In 1961, partly in response to the Sharpeville massacre, leaders of the SACP and the ANC formed a military body, uMkhonto weSizwe (MK, Spear of the Nation), as a vehicle for armed struggle against the apartheid state. Initially, MK was not an official ANC body, nor had it been directly established by the ANC National Executive; it was considered an autonomous organisation until the ANC formally recognised it as its armed wing in October 1962.

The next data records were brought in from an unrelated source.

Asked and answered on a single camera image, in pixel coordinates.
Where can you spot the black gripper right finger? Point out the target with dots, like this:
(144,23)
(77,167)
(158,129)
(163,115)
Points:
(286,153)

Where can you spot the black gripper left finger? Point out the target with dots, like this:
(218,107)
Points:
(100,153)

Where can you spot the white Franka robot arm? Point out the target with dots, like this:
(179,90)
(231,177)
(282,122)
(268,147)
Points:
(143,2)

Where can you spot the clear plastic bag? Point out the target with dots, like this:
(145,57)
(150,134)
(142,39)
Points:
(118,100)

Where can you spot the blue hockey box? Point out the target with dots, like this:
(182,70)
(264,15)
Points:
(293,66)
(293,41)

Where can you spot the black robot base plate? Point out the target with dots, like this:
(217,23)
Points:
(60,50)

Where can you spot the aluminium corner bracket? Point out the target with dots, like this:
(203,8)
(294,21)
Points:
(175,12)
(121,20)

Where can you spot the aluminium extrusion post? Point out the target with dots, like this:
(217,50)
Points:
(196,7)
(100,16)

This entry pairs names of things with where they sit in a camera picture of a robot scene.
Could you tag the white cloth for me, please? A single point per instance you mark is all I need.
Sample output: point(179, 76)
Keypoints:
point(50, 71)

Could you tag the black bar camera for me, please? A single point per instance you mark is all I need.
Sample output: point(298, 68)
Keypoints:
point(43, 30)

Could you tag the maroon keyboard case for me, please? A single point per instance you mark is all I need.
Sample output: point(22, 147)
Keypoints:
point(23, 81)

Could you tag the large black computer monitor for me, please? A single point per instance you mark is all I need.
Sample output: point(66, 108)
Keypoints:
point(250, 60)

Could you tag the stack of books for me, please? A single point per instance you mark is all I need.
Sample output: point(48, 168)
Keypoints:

In the first half of the 1960s, MK was preoccupied with a campaign of sabotage attacks, especially bombings of unoccupied government installations. As the ANC reduced its presence inside South Africa, however, MK cadres were increasingly confined to training camps in Tanzania and neighbouring countries – with such exceptions as the Wankie Campaign, a momentous military failure. In 1969, Tambo was compelled to call the landmark Morogoro Conference to address the grievances of the rank-and-file, articulated by Chris Hani in a memorandum which depicted MK's leadership as corrupt and complacent. Although MK's malaise persisted into the 1970s, conditions for armed struggle soon improved considerably, especially after the Soweto uprising of 1976 in South Africa saw thousands of students – inspired by Black Consciousness ideas – cross the borders to seek military training. MK guerrilla activity inside South Africa increased steadily over this period, with one estimate recording an increase from 23 incidents in 1977 to 136 incidents in 1985. In the latter half of the 1980s, a number of South African civilians were killed in these attacks, a reversal of the ANC's earlier reluctance to incur civilian casualties. Fatal attacks included the 1983 Church Street bombing, the 1985 Amanzimtoti bombing, the 1986 Magoo's Bar bombing, and the 1987 Johannesburg Magistrate's Court bombing. Partly in retaliation, the South African Defence Force increasingly crossed the border to target ANC members and ANC bases, as in the 1981 raid on Maputo, 1983 raid on Maputo, and 1985 raid on Gaborone.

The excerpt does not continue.